Task requirements = Look in the data below for the line that contains "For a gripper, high". Copy that line and the remaining lines exactly.

Records from a data source

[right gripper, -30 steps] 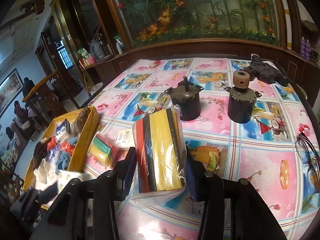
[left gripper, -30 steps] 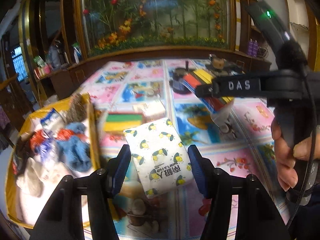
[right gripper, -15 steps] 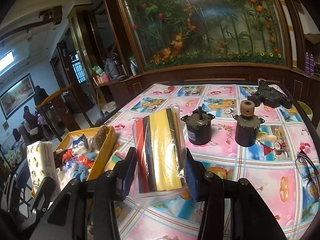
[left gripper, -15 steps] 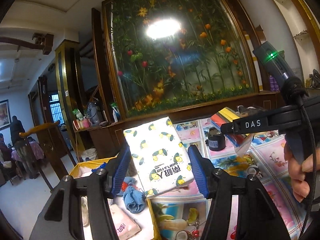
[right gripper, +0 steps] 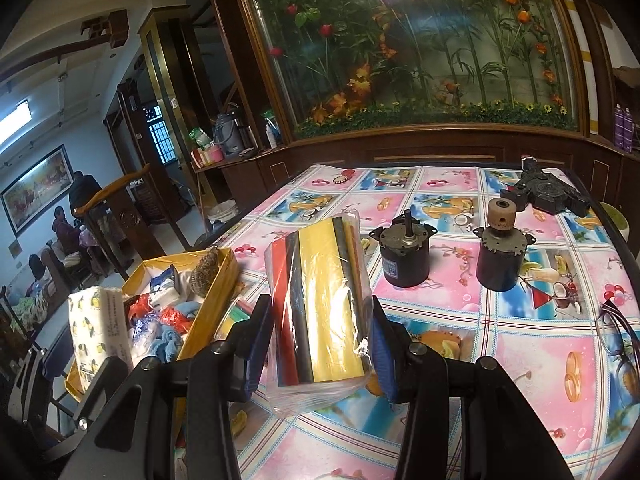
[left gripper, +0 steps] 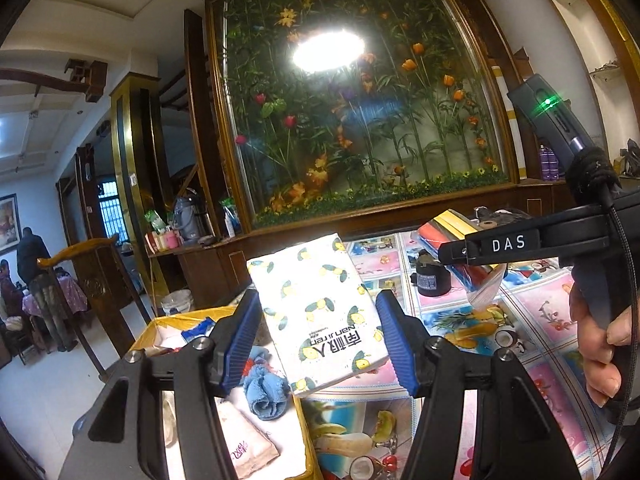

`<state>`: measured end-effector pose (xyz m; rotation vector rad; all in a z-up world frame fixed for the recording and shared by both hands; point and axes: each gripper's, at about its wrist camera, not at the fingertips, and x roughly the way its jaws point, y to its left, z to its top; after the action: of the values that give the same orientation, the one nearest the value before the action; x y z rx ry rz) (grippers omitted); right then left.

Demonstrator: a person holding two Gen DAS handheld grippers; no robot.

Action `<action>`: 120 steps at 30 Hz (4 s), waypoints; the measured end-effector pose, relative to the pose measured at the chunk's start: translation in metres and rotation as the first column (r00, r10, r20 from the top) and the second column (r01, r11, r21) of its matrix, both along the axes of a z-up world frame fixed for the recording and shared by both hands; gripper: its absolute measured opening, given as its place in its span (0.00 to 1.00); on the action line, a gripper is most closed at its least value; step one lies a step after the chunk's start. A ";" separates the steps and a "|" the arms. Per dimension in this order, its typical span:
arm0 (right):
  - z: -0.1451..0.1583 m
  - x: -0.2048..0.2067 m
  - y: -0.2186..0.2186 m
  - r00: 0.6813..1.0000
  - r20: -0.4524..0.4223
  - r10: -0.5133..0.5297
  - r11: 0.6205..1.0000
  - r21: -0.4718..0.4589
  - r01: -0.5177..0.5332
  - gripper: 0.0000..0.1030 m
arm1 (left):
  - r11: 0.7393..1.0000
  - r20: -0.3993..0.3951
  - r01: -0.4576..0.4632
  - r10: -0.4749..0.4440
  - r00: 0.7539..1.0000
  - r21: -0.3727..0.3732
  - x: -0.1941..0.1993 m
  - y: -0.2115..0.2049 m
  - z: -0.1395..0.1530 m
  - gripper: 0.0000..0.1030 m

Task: Organize soft objects
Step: 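Lift sponge pack with right tool while left tool lifts lemon-print tissue pack, then lower sponge pack into tray with right tool while left tool releases lemon-print pack, then move right tool toward white Face tissue pack while left tool withdraws from tray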

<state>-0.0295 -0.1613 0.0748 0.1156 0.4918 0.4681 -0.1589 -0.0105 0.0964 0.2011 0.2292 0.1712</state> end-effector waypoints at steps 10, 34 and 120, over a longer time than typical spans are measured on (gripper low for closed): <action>-0.009 0.001 0.014 0.997 -0.042 0.067 0.998 0.020 -0.066 0.48 | 0.990 -0.091 0.008 -0.021 0.996 -0.142 0.005 0.029 0.009 0.57; -0.028 -0.011 0.154 0.915 -0.185 0.359 0.932 0.025 -0.360 0.48 | 0.893 -0.300 -0.272 0.165 0.940 -0.359 -0.016 0.193 -0.021 0.57; -0.069 0.064 0.097 0.941 -0.314 0.128 0.902 -0.357 -0.242 0.69 | 0.937 -0.355 -0.086 -0.043 0.934 -0.339 0.002 0.137 -0.027 0.68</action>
<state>0.0348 -0.0641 0.0054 -0.2578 0.8774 0.5355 -0.1568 0.1262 0.0694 -0.1293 0.6209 0.1120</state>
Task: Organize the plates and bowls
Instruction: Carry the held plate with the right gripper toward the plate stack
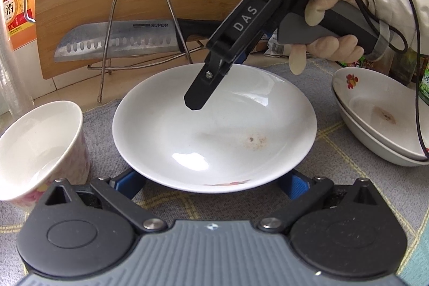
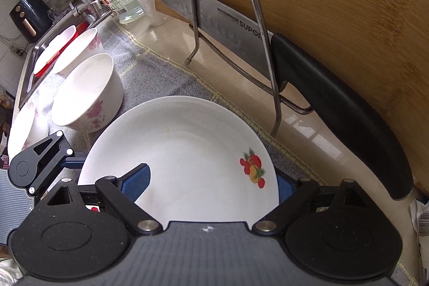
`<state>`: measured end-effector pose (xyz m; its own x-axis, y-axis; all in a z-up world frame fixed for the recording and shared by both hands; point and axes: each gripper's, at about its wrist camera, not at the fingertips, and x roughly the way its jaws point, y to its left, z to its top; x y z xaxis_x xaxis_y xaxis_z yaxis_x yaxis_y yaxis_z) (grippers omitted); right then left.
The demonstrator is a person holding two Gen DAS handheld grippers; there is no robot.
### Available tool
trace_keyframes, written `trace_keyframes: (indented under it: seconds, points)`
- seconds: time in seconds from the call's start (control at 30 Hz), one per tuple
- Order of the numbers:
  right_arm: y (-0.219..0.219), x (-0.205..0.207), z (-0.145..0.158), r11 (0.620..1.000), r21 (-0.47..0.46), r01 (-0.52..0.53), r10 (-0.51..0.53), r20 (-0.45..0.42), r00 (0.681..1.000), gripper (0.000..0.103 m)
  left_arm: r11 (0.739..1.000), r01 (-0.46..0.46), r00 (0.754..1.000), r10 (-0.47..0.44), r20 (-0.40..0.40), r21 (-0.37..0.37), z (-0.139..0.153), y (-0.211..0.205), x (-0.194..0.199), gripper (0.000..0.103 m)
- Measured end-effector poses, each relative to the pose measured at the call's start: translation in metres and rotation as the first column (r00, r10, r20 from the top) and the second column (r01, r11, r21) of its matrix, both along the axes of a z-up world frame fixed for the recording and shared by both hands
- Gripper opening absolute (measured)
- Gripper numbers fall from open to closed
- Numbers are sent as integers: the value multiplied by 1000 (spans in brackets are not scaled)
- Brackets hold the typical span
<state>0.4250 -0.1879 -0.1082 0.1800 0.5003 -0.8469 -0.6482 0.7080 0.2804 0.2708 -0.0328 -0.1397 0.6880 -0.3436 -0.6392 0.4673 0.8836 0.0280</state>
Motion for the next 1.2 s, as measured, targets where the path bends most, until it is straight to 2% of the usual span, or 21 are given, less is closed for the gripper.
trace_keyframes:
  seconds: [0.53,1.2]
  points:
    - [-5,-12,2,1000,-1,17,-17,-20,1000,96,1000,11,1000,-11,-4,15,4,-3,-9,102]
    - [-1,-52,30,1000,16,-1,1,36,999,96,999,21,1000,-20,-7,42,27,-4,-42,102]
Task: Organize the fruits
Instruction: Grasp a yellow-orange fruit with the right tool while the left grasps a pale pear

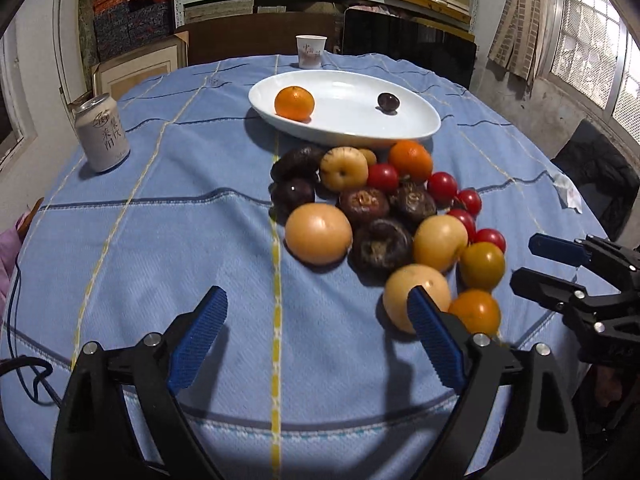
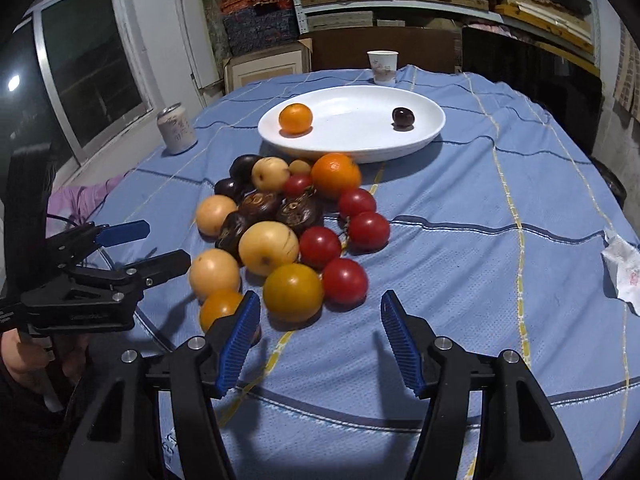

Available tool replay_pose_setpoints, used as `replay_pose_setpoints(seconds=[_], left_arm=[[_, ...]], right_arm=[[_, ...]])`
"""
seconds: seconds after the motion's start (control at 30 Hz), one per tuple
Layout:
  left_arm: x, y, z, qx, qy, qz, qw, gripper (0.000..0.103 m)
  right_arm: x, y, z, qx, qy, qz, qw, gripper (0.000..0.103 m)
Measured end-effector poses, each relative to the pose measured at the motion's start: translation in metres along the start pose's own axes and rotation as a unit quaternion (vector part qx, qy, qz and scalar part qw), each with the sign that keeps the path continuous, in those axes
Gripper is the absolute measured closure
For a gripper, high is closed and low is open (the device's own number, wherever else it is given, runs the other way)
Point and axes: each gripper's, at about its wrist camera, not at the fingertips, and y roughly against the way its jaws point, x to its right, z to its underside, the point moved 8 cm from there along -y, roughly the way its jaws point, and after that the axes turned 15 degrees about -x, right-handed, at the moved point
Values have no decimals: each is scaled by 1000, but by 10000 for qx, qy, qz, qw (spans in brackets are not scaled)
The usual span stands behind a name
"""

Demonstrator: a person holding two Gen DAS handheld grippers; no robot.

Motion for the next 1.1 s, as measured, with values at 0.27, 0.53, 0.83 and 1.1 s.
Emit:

Output for this task =
For a gripper, high is closed and low is open (the device's own number, wherever else it is given, runs the other way)
Point and axes: each gripper's, at about its wrist camera, not at the fingertips, and y roughly against the way its jaws point, x to its right, z to its underside, the point moved 8 cm from there along -y, roughly the way its jaws point, and after that the axes turned 15 degrees about -x, right-handed, at the moved point
Values have no decimals: each is scaled by 1000, but by 10000 for qx, qy, qz, qw (spans in brackets are not scaled)
The usual span stands behind a name
"""

Demonstrator: a person holding two Gen DAS handheld grippers; no robot.

Motion for the next 1.1 s, as measured, with values at 0.27, 0.53, 0.83 and 1.1 s.
Emit:

No additional output is expected.